YARGITAY KARARI
DAİRE : 8. Hukuk Dairesi
ESAS NO : 2021/4425
KARAR NO : 2023/2378
KARAR TARİHİ : 13.04.2023
MAHKEMESİ :Asliye Hukuk Mahkemesi
KARAR : Davanın reddine
Taraflar arasındaki 3402 sayılı Kadastro Kanunu’ nun (3402 Sayılı Kanun) 41 inci maddesi uyarınca taşınmazın sınırının ve yüzölçümünün düzeltilmesi istemli davadan dolayı yapılan yargılama sonunda İlk Derece Mahkemesi tarafından verilen karar, yapılan temyiz incelemesi sonucunda, Yargıtay (Kapatılan) 16. Hukuk Dairesince bozulmuştur.
İlk Derece Mahkemesince bozma ilamına uyularak yeniden yapılan yargılama sonucunda; davanın reddine karar verilmiştir.
İlk Derece Mahkemesi kararı davacılar vekili tarafından temyiz edilmekle; kesinlik, süre, temyiz şartı ve diğer usul eksiklikleri yönünden yapılan ön inceleme sonucunda, temyiz dilekçesinin kabulüne karar verildikten ve Tetkik Hâkimi tarafından hazırlanan rapor dinlendikten sonra dosyadaki belgeler incelenip gereği düşünüldü:
I. DAVA
1. Kadastro sırasında, … ili … ilçesi … Köyü çalışma alanında bulunan 772 parsel sayılı taşınmaz 4100 metrekare yüzölçümlü olarak … ve arkadaşları adına; 714 parsel sayılı taşınmaz ise 1780 metrekare yüzölçümlü olarak … ve … adına tescil edildikten sonra, davacı … ve arkadaşlarının, 3402 sayılı Kadastro Kanunu’nun (3402 sayılı Kanun) 41 inci maddesine dayalı olarak yaptıkları teknik hataların düzeltilmesi talebi Kadastro Müdürlüğünce reddedilmiştir.

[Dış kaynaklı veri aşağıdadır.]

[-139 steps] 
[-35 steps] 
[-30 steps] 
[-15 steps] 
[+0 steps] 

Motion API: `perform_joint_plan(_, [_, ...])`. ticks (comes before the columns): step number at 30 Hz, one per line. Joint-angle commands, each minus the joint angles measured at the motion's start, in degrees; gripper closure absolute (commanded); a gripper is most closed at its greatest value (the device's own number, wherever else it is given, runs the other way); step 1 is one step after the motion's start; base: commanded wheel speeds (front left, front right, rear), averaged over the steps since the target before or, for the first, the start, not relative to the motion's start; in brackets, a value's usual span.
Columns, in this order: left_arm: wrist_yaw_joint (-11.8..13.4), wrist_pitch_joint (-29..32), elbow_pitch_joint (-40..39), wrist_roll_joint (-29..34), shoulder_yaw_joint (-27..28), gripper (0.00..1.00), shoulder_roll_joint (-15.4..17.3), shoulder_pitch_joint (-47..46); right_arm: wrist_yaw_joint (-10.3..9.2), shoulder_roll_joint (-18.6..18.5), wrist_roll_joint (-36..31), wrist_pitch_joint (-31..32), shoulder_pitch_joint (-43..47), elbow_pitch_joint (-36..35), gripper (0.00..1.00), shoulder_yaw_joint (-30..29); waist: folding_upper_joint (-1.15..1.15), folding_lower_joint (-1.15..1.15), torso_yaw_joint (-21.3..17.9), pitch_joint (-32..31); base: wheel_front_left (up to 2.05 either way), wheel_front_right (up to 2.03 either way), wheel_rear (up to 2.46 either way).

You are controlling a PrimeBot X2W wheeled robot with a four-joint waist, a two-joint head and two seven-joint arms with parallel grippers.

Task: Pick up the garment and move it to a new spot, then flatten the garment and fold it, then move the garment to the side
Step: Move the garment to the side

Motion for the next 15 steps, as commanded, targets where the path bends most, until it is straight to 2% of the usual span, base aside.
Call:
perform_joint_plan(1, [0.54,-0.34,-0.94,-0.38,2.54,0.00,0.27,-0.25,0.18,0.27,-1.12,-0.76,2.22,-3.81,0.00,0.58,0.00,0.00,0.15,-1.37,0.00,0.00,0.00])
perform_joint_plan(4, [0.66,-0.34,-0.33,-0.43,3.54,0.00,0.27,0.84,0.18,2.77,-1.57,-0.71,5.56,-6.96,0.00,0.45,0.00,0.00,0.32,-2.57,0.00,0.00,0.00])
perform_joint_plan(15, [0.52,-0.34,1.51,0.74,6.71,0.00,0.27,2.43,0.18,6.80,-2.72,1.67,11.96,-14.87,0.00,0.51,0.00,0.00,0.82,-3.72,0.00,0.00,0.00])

2. Davacı … ve arkadaşları dava dilekçesinde; kendilerine ait … ili … ilçesi … Köyü 772 parsel sayılı taşınmazın sınırının tesis kadastro sırasında yanlış belirlendiğini ve yanlışlığın davalılara ait 714 parsel sayılı taşınmazdan kaynaklandığını ileri sürerek, taşınmazın yüzölçümünün düzeltilmesini istemişlerdir.
II. CEVAP
Davalılar vekili cevap dilekçesinde; davanın reddini savunmuştur.
III. İLK DERECE MAHKEMESİ KARARI
İlk Derece Mahkemesinin 09.12.2015 tarih ve 2015/194 Esas, 2015/842 Karar sayılı önceki kararı ile, 3402 sayılı Kanun’un 41 inci maddesine dayalı yüzölçümün düzeltilmesi davasında yasal hasım olan Hazinenin davacı tarafa verilen kesin süre içerisinde davaya dahil edilmediği gerekçesiyle, davanın reddine karar verilmiştir.

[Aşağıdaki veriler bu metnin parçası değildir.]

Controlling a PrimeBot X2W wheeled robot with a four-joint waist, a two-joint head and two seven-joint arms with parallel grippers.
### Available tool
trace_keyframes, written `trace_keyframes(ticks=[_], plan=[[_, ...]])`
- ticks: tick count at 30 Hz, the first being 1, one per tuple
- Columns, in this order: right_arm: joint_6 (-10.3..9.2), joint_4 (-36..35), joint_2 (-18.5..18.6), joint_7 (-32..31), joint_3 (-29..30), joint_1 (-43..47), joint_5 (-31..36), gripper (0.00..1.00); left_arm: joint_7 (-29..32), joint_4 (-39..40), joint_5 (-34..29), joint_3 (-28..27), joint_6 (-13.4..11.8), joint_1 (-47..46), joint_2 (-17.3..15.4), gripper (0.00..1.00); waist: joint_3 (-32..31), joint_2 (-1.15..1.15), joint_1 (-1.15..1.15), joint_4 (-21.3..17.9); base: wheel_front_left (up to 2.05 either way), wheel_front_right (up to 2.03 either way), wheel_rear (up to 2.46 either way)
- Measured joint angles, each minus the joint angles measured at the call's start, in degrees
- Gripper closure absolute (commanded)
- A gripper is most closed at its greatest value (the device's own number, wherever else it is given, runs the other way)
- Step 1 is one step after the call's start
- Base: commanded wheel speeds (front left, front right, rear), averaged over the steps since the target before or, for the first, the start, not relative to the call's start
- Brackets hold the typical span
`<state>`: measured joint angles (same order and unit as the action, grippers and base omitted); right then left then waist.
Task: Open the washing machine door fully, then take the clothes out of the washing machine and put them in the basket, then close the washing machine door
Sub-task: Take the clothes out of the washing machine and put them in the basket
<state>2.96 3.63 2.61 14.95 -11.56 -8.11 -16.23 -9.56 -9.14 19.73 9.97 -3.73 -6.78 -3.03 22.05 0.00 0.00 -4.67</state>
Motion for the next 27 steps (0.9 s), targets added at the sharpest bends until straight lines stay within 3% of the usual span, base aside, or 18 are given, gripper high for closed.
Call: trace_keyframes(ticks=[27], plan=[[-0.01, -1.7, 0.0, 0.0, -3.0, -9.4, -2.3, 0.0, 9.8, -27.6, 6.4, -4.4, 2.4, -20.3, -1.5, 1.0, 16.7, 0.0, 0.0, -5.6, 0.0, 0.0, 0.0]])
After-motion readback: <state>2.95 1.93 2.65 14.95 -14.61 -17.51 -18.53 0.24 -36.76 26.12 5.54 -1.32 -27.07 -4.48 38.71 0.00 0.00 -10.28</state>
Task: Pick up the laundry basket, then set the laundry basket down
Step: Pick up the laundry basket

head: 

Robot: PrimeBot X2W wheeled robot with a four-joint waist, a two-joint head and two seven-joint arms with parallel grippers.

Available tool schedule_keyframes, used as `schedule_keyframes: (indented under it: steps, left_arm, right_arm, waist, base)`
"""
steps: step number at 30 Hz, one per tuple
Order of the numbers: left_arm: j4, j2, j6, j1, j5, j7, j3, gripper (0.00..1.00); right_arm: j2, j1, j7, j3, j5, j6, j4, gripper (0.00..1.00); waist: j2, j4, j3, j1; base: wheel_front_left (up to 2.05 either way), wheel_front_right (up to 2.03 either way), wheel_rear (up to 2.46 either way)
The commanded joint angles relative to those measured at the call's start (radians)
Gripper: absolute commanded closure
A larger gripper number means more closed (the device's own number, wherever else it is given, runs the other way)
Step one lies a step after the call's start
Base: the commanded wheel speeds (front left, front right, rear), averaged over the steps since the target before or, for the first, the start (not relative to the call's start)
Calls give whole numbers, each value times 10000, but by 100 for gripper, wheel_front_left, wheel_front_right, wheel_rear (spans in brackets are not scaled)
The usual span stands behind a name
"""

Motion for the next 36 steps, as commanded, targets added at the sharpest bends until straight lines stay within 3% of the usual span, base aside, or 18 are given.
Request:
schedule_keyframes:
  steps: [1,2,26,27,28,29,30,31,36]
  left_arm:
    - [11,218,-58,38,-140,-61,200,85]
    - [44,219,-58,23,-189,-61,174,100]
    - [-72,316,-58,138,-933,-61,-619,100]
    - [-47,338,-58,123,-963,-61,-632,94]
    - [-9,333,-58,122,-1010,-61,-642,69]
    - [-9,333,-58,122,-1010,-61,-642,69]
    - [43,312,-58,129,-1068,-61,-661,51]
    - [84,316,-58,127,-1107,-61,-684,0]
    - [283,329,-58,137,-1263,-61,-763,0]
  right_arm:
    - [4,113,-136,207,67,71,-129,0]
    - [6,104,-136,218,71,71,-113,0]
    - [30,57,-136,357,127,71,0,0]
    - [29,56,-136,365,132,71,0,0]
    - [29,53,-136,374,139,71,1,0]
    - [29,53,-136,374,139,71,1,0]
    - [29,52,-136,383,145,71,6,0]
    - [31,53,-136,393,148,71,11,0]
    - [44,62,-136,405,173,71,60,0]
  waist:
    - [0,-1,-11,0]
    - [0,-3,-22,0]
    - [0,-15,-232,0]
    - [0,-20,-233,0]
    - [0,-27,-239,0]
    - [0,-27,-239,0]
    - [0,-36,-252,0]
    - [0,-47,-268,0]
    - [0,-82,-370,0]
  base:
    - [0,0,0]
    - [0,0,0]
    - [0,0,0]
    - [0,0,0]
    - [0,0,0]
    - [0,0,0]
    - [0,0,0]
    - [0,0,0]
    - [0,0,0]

IV. BOZMA VE BOZMADAN SONRAKİ YARGILAMA SÜRECİ
A. Bozma Kararı
1. İlk Derece Mahkemesinin 09.12.2015 tarih ve 2015/194 Esas, 2015/842 Karar sayılı önceki kararı, davacı … ve arkadaşları vekili tarafından temyiz edilmiştir.

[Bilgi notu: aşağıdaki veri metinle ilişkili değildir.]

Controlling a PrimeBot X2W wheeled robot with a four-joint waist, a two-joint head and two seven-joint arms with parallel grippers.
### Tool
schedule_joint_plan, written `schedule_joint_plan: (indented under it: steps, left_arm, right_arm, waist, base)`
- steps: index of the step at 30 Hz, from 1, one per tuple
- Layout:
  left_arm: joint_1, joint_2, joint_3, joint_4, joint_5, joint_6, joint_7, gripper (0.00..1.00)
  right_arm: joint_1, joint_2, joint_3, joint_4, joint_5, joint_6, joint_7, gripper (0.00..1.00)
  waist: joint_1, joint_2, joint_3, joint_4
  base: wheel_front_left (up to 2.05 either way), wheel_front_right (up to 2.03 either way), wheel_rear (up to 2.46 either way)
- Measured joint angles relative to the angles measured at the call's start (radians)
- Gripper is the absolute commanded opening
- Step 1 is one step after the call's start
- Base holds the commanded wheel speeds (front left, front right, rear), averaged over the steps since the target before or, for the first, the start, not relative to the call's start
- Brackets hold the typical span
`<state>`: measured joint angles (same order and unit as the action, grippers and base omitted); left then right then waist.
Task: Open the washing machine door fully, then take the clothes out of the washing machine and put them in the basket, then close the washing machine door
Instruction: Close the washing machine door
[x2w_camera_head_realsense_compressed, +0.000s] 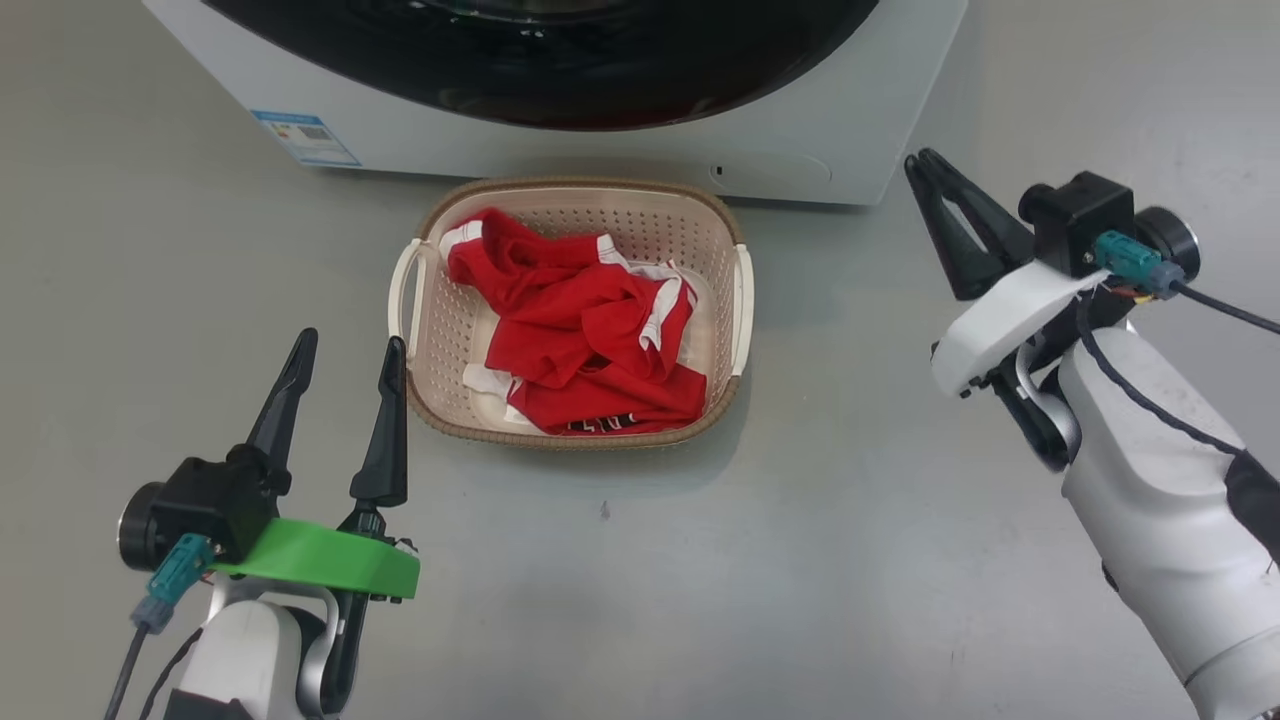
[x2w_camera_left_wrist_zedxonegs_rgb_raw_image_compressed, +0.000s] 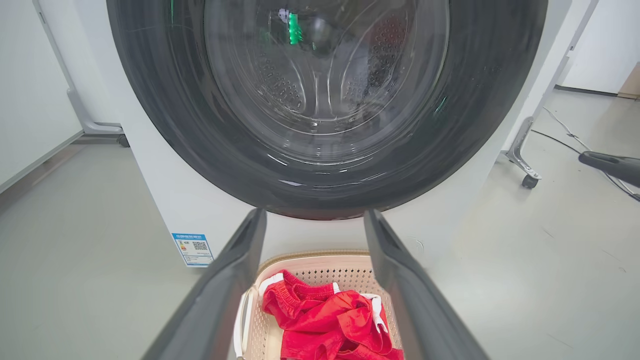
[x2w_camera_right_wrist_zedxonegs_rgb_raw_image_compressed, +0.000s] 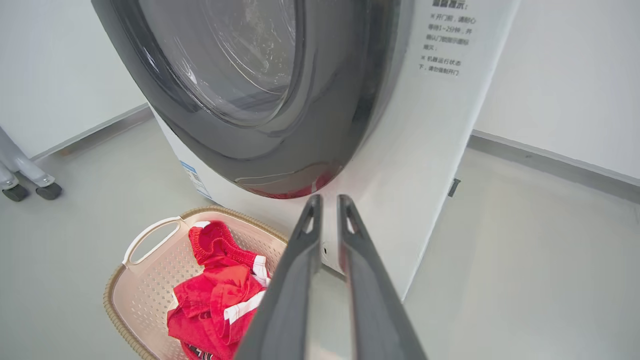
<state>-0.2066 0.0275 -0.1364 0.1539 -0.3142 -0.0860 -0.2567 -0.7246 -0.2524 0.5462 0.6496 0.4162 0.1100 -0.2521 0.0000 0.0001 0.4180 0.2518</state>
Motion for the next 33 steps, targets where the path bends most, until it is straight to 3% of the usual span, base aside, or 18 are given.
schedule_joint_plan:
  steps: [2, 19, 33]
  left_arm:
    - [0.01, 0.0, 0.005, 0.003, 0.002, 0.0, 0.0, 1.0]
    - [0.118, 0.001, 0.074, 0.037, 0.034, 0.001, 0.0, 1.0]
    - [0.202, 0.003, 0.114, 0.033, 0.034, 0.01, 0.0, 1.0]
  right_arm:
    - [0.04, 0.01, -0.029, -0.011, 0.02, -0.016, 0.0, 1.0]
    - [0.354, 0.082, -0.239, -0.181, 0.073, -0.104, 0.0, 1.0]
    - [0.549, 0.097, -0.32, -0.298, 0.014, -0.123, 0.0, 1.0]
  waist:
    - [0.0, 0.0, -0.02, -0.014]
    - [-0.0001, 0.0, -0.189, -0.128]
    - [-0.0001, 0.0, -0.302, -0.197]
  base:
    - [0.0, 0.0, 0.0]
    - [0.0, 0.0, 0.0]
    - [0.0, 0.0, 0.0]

2. Temyiz incelemesi neticesinde, Yargıtay (Kapatılan) 16. Hukuk Dairesinin 05.07.2018 tarih ve 2016/1851 Esas, 2018/4626 Karar sayılı ilamıyla; ” İlk Derece Mahkemesince taşınmaz başında keşif yapılması, taraflar arasındaki ihtilafın niteliğinin yöntemince ve doğru olarak saptanması, yapılacak keşif sonrasında Hazine’nin taraf olmasını gerektirir bir durum görülmesi halinde taraf teşkili yönünden bu eksikliğin giderilmesi ve bundan sonra tarafların iddia ve savunmaları doğrultusunda inceleme ve araştırma yapılarak sonucuna göre bir karar verilmesi” gereğine değinilerek ilk derece mahkemesi kararı bozulmuştur.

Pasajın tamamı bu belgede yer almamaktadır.